**Brief:** Look through the data below for the line with "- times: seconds" and the line with "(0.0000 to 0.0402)", then output those two and all lines in between, exactly as written.
++++++++++
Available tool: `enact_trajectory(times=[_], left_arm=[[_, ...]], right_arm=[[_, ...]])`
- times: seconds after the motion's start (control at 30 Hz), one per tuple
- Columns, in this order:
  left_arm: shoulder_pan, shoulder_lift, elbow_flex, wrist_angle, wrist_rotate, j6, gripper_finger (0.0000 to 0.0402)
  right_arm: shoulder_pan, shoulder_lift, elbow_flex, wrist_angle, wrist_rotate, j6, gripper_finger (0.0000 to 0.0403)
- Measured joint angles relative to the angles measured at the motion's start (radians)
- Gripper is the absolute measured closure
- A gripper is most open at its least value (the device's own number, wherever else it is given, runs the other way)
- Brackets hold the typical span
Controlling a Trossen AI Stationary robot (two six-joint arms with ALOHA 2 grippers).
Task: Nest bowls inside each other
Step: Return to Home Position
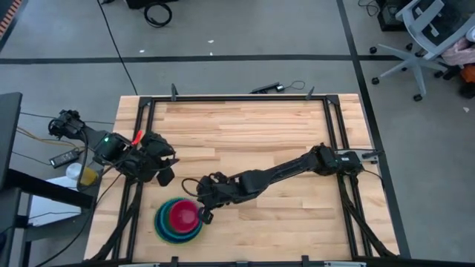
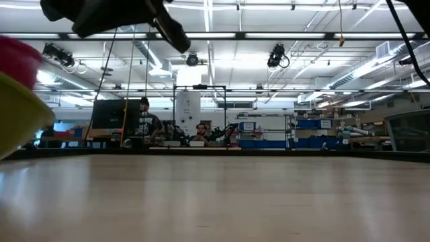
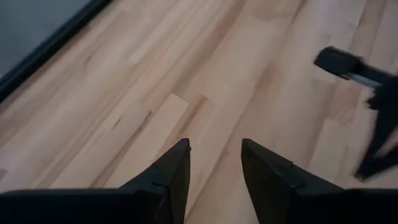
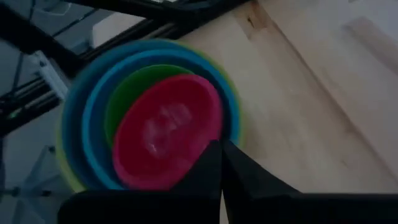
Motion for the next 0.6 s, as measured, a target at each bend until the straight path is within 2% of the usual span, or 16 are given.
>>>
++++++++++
**Answer section:**
- times: seconds after the motion's start (control at 30 Hz), one per tuple
- Columns, in this order:
  left_arm: shoulder_pan, shoulder_lift, elbow_flex, wrist_angle, wrist_rotate, j6, gripper_finger (0.0000 to 0.0402)

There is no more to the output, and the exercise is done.